Pharmacy in Ireland is entering a period of significant change. Over the past five years, the profession has navigated disruption, rising demand and evolving policy expectations across community and hospital settings. As the health system continues to reform, questions are increasingly being asked about how pharmacy’s role might develop - and what capabilities will be needed to support that evolution over the next decade.

Ireland has approximately 2,000 community pharmacies and approximately 7,000 registered pharmacists. Over 90% of the population lives within 5km of a pharmacy, making pharmacy one of the most geographically distributed and accessible parts of the health system.

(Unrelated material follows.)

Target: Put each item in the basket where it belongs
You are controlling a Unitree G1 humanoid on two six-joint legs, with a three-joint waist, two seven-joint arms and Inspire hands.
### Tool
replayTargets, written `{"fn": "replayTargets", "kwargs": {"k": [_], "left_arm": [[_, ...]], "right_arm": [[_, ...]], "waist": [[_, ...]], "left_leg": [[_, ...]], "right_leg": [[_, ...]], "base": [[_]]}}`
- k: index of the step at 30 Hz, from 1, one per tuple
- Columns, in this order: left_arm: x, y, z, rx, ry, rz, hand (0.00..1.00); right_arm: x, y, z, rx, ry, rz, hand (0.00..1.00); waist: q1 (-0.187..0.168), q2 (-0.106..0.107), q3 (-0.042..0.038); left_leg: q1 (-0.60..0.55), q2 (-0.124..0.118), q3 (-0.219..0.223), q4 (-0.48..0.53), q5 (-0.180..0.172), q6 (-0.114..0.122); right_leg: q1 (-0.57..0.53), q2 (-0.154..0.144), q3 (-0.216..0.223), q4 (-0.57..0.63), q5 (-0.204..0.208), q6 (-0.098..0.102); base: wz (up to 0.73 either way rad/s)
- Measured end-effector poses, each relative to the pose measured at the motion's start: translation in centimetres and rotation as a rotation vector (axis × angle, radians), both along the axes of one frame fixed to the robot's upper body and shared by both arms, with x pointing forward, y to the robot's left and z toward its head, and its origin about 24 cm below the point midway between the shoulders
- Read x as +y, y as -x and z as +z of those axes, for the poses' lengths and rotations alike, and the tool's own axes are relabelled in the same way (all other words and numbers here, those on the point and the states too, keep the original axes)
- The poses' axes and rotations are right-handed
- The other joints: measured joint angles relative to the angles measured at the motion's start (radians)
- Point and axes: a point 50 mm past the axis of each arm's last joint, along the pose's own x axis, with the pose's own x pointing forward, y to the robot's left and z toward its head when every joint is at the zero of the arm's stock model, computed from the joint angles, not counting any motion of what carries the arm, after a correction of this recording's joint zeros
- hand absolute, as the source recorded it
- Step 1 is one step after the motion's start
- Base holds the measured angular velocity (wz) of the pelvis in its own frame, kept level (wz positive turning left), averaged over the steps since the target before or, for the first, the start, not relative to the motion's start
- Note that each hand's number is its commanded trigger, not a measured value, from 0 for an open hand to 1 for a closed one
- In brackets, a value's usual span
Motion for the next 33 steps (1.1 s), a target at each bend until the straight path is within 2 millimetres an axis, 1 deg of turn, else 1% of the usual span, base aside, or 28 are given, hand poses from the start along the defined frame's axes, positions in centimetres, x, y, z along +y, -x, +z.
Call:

During COVID-19, this accessibility proved critical. Pharmacies remained open while many services shifted to remote delivery, absorbing significant additional workload - from emergency supply of medicines to the delivery of COVID-19 vaccination. Hospital pharmacy teams, in parallel, continued to develop and deliver increasingly complex clinical and safety functions inside hospitals, with safe and appropriate medicines use at the core of their contribution.

However, emergency measures during the pandemic also exposed long-standing inefficiencies in prescribing, dispensing and medicines reconciliation. Digital stopgaps - including expanded use of Healthmail - highlighted the absence of a national, interoperable prescribing infrastructure. At the same time, policymakers gained real-world evidence that pharmacists could deliver expanded services at scale, while the public’s expectations of pharmacy’s role continued to rise.

That public mandate is now clear. A national survey commissioned by the Irish Pharmacy Union (IPU) in 2025 found strong public support for expanding pharmacy services in Ireland’s community pharmacies, with 97% of people trusting the advice they receive from pharmacists and 94% supporting pharmacist prescribing. While this public confidence is an asset, it also raises the bar: expectation is increasing faster than the enabling infrastructure.

Fortunately, the final report (2024) from the Expert Taskforce to Support the Expansion of the Role of Pharmacy set out a structured roadmap for expanded services in primary and secondary care, including

  • independent prescribing by pharmacists for defined conditions
  • extension of prescription validity beyond six months for stable patients
  • expansion of pharmacy-delivered services aligned with Sláintecare objectives
  • reform of contractual and reimbursement models to support service delivery.

These recommendations sit alongside the Community Pharmacy Agreement 2025, which explicitly positions pharmacy as a delivery partner for integrated care rather than solely as a dispensing contractor. Taken together, these developments mark a shift from whether pharmacy should do more, to how quickly the system can enable it.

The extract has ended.